A Organização Mundial da Saúde (OMS) chama a resistência aos medicamentos da tuberculose de "um obstáculo formidável" ao tratamento e prevenção de uma doença que matou 240, 000 pessoas em 2016.
A tecnologia mais recente da equipe de Brock se baseia em uma versão anterior do robô microscópico - chamada de nanomáquina de DNA tridimensional - que eles criaram em 2016 para detectar doenças em uma amostra de sangue em 30 minutos.
Nesta última versão, O time, chefiado pelo professor assistente de química Feng Li, redesenhou a nanomáquina para que pudesse descobrir mutações nos genes encontrados na bactéria que causa a tuberculose.
Li diz que a nanomáquina tem potencial para determinar, dentro de uma hora, se a bactéria da tuberculose contém ou não as mutações genéticas que os tornam resistentes ao básico, medicamentos de primeira linha prescritos para combater a tuberculose.
A OMS diz que a resistência ocorre principalmente porque os pacientes não seguem o cronograma estrito de antibióticos que precisam tomar para se curar. Os genes das células bacterianas mudam para que as bactérias possam sobreviver a futuras exposições aos mesmos antibióticos, o que significa que um tratamento de segunda linha é então necessário.
Demora um pouco até que os profissionais de saúde e os pacientes percebam que os medicamentos de primeira linha não estão funcionando, é por isso que a detecção rápida de resistência aos medicamentos é tão importante, Li diz.
"Depois de confirmar que há infecção de tuberculose, você tem que usar o diagnóstico para orientar a estratégia terapêutica, “A infecção normal e as cepas resistentes aos medicamentos requerem dois tipos de estratégias completamente diferentes”.
Li diz que os testes atuais de resistência são árduos, processo demorado que pode levar de duas a seis semanas e requer equipamento e treinamento de alto nível. Enquanto isso, a doença piora em pacientes, que também pode transmitir a doença para outras pessoas.
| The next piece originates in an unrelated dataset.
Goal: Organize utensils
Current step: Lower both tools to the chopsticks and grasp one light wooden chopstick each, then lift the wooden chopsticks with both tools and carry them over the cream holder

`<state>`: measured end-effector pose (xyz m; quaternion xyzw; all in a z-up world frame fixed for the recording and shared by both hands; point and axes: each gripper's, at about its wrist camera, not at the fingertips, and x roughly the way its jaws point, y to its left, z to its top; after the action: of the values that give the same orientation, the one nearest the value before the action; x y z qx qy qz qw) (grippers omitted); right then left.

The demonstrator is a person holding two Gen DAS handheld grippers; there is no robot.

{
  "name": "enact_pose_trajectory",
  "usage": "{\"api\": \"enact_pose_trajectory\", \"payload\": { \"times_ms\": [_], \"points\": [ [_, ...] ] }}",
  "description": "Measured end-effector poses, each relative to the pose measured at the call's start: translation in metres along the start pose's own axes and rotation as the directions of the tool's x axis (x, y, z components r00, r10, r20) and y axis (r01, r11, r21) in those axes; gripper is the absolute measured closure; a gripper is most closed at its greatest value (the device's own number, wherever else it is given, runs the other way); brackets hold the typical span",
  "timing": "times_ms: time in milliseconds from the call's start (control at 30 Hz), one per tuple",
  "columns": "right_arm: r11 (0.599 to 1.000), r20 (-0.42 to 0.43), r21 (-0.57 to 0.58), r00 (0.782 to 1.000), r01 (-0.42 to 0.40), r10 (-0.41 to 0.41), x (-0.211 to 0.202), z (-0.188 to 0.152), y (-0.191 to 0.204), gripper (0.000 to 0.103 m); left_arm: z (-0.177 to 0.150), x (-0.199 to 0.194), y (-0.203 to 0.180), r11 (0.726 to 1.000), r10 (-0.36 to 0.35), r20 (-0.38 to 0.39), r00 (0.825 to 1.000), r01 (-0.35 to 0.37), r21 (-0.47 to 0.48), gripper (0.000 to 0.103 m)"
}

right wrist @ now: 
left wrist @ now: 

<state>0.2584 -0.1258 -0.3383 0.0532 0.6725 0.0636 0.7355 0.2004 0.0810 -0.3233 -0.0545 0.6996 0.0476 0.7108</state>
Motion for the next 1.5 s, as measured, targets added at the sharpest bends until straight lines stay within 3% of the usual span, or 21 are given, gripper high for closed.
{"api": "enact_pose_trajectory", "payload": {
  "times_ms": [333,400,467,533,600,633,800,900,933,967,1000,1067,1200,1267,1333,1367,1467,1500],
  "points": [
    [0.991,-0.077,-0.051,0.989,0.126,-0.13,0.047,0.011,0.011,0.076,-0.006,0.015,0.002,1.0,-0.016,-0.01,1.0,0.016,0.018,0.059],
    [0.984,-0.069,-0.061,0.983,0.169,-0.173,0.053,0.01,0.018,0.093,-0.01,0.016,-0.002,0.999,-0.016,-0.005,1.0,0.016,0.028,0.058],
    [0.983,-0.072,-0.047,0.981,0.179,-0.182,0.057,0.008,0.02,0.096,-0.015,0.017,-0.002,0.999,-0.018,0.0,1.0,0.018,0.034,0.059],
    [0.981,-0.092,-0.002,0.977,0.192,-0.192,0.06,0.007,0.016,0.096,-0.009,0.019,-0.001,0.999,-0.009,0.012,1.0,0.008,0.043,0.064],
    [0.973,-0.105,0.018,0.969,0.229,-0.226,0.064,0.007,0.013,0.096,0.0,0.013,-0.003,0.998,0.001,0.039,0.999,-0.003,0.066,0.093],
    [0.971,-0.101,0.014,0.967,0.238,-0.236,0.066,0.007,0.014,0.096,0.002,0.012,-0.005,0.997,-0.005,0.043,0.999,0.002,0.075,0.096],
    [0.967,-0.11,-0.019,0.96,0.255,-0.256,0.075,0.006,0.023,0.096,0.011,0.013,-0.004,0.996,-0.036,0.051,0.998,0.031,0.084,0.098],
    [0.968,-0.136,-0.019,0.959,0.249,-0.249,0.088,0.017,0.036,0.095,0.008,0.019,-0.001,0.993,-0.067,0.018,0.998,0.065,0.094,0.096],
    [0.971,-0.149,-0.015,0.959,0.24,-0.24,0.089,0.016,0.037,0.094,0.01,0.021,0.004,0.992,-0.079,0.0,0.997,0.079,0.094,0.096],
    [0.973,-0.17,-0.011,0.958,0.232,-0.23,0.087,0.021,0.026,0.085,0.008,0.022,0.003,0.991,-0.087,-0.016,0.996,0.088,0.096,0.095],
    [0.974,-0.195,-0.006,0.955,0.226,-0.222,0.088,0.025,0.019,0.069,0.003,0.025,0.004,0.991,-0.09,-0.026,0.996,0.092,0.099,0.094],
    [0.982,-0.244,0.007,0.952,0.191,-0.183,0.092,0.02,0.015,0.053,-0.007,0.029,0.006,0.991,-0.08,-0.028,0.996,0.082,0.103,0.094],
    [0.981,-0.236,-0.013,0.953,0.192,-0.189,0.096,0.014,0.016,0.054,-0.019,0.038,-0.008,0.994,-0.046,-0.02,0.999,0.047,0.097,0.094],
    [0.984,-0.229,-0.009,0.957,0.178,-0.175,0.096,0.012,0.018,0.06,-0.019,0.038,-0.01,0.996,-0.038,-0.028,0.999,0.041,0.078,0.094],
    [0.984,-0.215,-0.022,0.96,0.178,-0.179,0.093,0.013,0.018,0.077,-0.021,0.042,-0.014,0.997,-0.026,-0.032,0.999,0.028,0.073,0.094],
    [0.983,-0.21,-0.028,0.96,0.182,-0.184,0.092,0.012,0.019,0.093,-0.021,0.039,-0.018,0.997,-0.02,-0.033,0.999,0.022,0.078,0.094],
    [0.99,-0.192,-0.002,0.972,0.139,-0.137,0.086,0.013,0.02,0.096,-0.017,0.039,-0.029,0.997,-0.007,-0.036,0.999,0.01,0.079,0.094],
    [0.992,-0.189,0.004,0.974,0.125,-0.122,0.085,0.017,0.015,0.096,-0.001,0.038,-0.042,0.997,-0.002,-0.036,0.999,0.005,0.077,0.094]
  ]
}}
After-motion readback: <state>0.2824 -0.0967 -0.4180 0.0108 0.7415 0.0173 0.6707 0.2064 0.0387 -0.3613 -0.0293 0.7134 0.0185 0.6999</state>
A nanomáquina da equipe de Brock consiste em uma partícula de 20 nanômetros feita de ouro. Cadeias de DNA curtas e longas são anexadas à partícula de ouro e essas moléculas de DNA são usadas como blocos de construção para construir e operar a nanomáquina.
O aluno de graduação Alex Guan Wang usou um modelo de simulação de computador para projetar os fios longos, que são capazes de detectar diferenças nos nucleotídeos contidos nos genes da bactéria da tuberculose. Um nucleotídeo é a unidade estrutural básica e o bloco de construção do DNA, e é dentro deles que as mutações causadas pela resistência aos medicamentos seriam encontradas.
Os curtos filamentos de DNA ligados à nanomáquina carregam repórteres de sinal fluorescente.
A nanomáquina é colocada em soro extraído de sangue humano. Se as fitas longas detectarem as mutações encontradas em nucleotídeos específicos, a máquina liga e brilha; se a amostra estiver livre de doenças, o robô permanece desligado.
A estudante de pós-graduação Yongya Li conduziu os experimentos de laboratório. Ela começou a pesquisa quando ainda era estudante de graduação.
As descobertas da equipe estão contidas em seu artigo "Engenharia guiada por simulação de uma nanomáquina de DNA tridimensional movida a enzima para discriminar variantes de nucleotídeo único, "publicado em 30 de junho na revista Ciência Química . Feng Li e seus colaboradores também produziram outro artigo de pesquisa na revista Química Analítica , descrevendo como modificar a nanomáquina para detectar doenças examinando uma série de proteínas em amostras.